Your instructions. Please repeat the lines below, exactly and only, from the one that holds "(283, 70) to (278, 167): 0.14" through the one that holds "The spot (195, 21)".
==== Dataset content ====
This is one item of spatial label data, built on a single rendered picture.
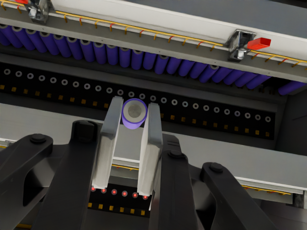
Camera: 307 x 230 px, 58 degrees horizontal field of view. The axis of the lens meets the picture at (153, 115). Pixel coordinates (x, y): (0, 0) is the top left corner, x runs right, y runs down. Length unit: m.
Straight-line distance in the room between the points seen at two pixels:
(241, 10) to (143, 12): 0.12
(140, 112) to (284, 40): 0.27
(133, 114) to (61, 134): 0.20
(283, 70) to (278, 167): 0.14
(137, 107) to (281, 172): 0.28
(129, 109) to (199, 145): 0.21
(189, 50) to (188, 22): 0.05
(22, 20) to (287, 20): 0.35
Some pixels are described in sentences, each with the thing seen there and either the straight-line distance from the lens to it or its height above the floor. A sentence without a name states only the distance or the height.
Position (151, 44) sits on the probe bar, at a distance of 0.40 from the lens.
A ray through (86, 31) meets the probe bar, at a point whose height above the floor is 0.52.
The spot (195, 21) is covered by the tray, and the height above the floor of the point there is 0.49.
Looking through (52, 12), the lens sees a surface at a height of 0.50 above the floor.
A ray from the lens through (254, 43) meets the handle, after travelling 0.34.
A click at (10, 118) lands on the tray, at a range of 0.40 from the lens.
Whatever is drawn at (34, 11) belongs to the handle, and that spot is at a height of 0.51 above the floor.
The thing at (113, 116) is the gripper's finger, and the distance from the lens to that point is 0.15.
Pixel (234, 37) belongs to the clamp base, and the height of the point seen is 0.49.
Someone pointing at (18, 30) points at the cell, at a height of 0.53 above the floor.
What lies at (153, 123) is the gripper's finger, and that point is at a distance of 0.15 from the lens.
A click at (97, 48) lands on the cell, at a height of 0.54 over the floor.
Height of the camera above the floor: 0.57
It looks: 7 degrees up
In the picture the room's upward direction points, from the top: 169 degrees counter-clockwise
====
Task solution.
(283, 70) to (278, 167): 0.14
(137, 107) to (281, 172): 0.28
(129, 109) to (199, 145): 0.21
(189, 50) to (188, 22): 0.05
(22, 20) to (287, 20): 0.35
Some pixels are described in sentences, each with the thing seen there and either the straight-line distance from the lens to it or its height above the floor. A sentence without a name states only the distance or the height.
Position (151, 44) sits on the probe bar, at a distance of 0.40 from the lens.
A ray through (86, 31) meets the probe bar, at a point whose height above the floor is 0.52.
The spot (195, 21) is covered by the tray, and the height above the floor of the point there is 0.49.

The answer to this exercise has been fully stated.